But to the optimizer, it actually looks like this:

Optimizer does not care that our “unshipped” records are special, it simply sees a (much) bigger range. And just like that, just one ‘innocent’ record and optimizer’s precision (some would say: sanity) went completely down the toilet.

Of course, the root cause here is a bad data design and the correct way to fix it is to mark “unshipped” records differently (i.e. by adding a separate column that would record shipping status).

But, suppose we are stuck with it, so, let’s see if we can “fix” this problem by requesting ORACLE to create SQL Profile for this “very special” SQL.

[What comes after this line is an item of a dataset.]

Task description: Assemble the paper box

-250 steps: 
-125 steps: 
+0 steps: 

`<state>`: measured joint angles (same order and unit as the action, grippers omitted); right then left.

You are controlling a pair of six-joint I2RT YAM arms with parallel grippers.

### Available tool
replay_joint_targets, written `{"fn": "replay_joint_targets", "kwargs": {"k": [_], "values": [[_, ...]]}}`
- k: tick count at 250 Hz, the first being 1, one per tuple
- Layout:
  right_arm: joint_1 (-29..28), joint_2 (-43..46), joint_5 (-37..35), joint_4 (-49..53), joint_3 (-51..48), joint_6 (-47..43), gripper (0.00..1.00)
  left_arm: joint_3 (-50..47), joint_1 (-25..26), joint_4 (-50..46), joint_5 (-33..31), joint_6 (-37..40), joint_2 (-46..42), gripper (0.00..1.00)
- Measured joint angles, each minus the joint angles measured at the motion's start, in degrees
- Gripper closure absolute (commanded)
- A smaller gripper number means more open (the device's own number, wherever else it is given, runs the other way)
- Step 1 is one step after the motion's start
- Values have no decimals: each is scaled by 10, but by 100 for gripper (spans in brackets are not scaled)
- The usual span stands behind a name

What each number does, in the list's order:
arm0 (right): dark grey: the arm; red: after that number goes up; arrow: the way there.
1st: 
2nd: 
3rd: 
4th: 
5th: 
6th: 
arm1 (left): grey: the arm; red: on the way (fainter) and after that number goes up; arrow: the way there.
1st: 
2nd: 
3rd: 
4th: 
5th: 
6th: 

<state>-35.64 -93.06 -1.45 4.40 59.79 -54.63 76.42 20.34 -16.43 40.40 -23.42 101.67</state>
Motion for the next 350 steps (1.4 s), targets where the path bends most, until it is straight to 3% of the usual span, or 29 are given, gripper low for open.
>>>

Increasing optimizer precision by SQL Profiles

The first thing we need to do is: tell ORACLE that we have a potentially special SQL on our hands that requires better precision from the optimizer:

var task_name varchar2(30)
EXEC :task_name := dbms_sqltune.create_tuning_task(
  sql_text => 'SELECT * FROM orders WHERE shipped >= trunc(sysdate, ''DD'')'
);

Next, we will let ORACLE analyze the SQL. To see, what exactly is going on, we will also enable SQL trace:

ALTER SESSION SET EVENTS '10046 trace name context forever, level 8';
EXEC dbms_sqltune.execute_tuning_task(:task_name);

Once tuning task is complete, let’s see if ORACLE found a better execution plan for our SQL (you can see the full listing here):

SET linesize 180
SET longchunksize 180
SET pagesize 900
SET long 1000000
SELECT dbms_sqltune.report_tuning_task(:task_name) FROM dual;

-------------------------------------------------------------------------------
FINDINGS SECTION (1 finding)
-------------------------------------------------------------------------------

1- SQL Profile Finding (see EXPLAIN plans SECTION below)
--------------------------------------------------------
  A potentially better execution plan was found FOR this statement.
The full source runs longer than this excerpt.